### Directions
Tally up the lines below that contain the word "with" and give the total alone.
========================
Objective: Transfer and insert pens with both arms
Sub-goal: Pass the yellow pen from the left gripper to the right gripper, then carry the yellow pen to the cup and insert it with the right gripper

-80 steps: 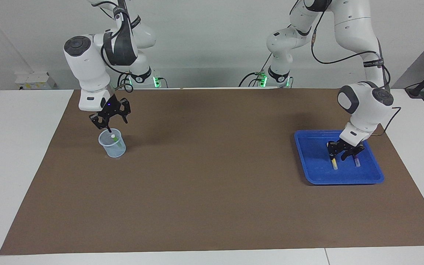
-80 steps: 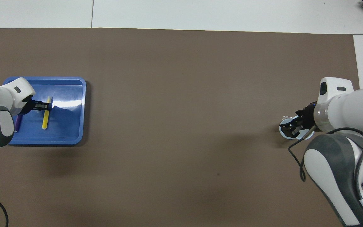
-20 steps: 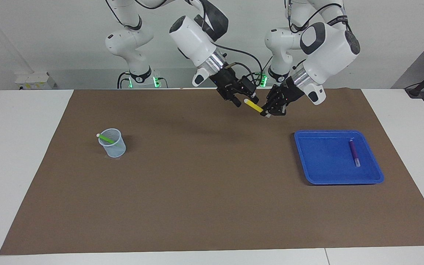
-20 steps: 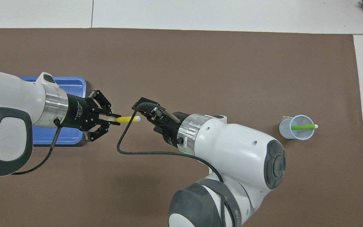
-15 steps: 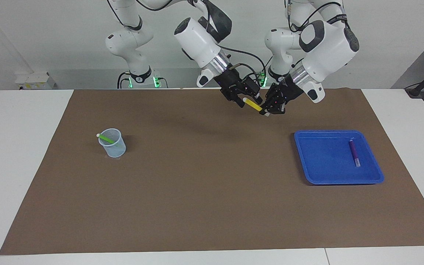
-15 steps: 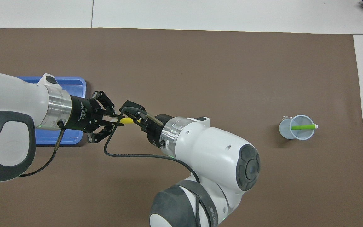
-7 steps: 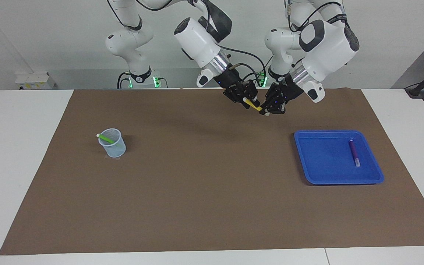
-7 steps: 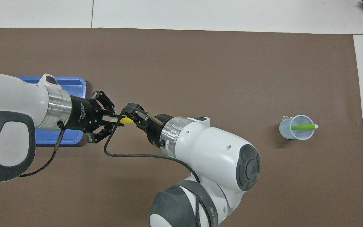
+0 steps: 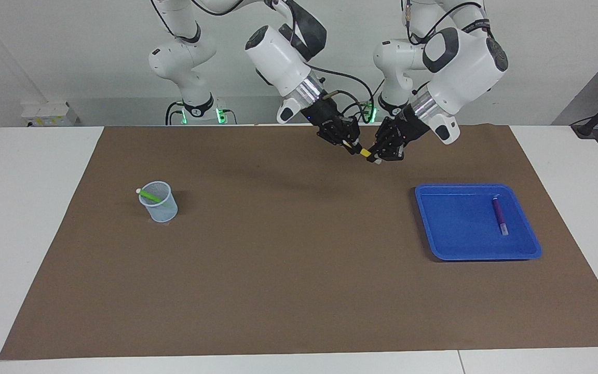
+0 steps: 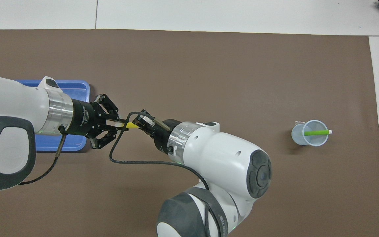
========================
### Response area
2